Synthetic Data Generation
Regarding the generation of synthetic data, the uncertainties determined in step ii for the input features can be obtained from the literature [10,169]. It is possible to determine the actual probability distribution of the input features which will then be used in the generation of synthetic data. An important feature of synthetic data is that it has the same statistical characteristics as the original data.
Synthetic data should preserve the statistical properties (mean, variance, and correlations) of the original data set.
Methodology of Training and Testing
After training with the original data set to determine baseline performance, we then used the synthetic data in a second training set. Consequently, the performances of models developed with synthetic data are evaluated on a 10% test set of the original data set. Since there is relatively more synthetic data, training with synthetic data was performed once per model.
At a minimum, the models developed with synthetic data should have similar error properties to the models based on the original data set if the synthetic data reflect the complex relationships between the features of the original data set.
Machine Learning Methods
- Gaussian Process
- Support Vector Machines
- Neural Network
The doctor's statistics, i.e. the mean and variance, are then determined conditional on the actual inputs and outputs [176]. The sum of the bias and weighted inputs is the input to the transfer function. A single layer of NN consists of neurons and transfer functions, and many layers can be connected in a NN.
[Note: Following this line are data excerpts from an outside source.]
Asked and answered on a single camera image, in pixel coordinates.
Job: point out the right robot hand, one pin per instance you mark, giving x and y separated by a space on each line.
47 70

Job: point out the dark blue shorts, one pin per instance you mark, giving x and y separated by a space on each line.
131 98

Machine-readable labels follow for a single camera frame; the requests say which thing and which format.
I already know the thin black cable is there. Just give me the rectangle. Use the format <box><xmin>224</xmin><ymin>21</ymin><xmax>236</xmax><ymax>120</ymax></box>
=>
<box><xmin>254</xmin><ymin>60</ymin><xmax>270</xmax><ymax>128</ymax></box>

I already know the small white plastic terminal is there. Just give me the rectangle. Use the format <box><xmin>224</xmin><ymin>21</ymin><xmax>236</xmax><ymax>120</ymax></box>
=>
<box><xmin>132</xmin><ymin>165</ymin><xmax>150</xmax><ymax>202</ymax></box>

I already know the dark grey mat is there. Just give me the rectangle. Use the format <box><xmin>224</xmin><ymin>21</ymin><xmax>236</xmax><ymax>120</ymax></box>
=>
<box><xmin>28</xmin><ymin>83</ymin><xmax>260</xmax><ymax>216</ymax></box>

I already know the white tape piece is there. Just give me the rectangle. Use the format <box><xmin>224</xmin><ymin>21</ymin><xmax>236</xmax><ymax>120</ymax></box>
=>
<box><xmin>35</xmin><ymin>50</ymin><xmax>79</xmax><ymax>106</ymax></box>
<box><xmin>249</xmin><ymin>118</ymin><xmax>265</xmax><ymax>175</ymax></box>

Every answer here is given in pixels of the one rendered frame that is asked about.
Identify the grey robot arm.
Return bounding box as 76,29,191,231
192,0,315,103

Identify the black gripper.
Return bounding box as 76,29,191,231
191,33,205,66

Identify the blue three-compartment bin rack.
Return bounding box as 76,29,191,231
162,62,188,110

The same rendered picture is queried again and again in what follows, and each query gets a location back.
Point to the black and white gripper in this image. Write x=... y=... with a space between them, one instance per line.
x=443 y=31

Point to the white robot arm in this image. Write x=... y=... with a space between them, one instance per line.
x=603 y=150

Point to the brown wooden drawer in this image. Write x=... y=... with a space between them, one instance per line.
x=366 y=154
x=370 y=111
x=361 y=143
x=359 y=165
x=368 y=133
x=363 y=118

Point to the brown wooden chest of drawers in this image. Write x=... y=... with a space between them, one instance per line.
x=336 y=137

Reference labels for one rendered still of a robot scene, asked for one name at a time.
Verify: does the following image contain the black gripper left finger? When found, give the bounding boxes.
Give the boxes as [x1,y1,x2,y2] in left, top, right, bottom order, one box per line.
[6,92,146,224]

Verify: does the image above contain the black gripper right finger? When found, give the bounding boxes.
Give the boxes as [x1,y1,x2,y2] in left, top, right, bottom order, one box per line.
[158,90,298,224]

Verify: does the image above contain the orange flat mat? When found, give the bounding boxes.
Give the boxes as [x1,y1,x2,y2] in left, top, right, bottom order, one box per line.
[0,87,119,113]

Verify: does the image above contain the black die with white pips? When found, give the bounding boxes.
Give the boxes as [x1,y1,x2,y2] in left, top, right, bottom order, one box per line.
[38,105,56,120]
The scheme of the NN used in this work is shown in Figure 5.5, where W represents the weight vector, b is the bias vector, 𝑓(∙) de.
Model Evaluation
- Model Performance
Comparing Tables 5.5 and 5.7, the RMSE and MAE of the GPR and NN models on the synthetic data set are comparable to those of the original data set, considering the test set. Nevertheless, the accuracy of the SVM model used to generate the synthetic data is guaranteed with the performances shown in Table 5.7. Moreover, this guarantees the accuracy of the output of the models built with the synthetic data.
The result is shown in Table 5.9, where it can be seen that the synthetic data model of the SVM outperforms that of the bootstrap.
Uncertainty Quantification of Machine Learning Models
- Uncertainty Quantification due to Perturbation of Input Features
- Uncertainty Quantification due to Training Data Selection and Size
The results of the UA due to uncertainties in the input data are shown in figures. The second UA is due to the selection of training data and the size of the input data used in the training. These are then used to calculate the standard deviation of the ML model's point predictions.
Furthermore, the amount of uncertainty present in the point estimates will be significant if the models are used for extrapolation, i.e., the input features are outside the range shown in Table 5.3.
Conclusions
Future Work
Shin, Validation of Lattice Physics Code STREAM for Predicting Spent Water Reactor Isotopic Inventory of Nuclear Fuels, Ann. Bamidele Ebiwonjumi, Deokjung Lee, “Bayesian Method and Polynomial Chaos Expansion Based on Inverse Uncertainty Quantification of Consumed Fuel Using Decay Heat Measurements,”. Bamidele Ebiwonjumi, Alexey Cherezov, Siarhei Dzianisau, Deokjung Lee, “Machine Learning of Light Water Reactor Spent Nuclear Fuel Assembly Decay Heat Measurements,”.
34; Validation of Lattice Physics Code STREAM for Predicting the Isotopic Inventory of Spent Nuclear Fuel Under Pressurized Water Reactor,” Ann.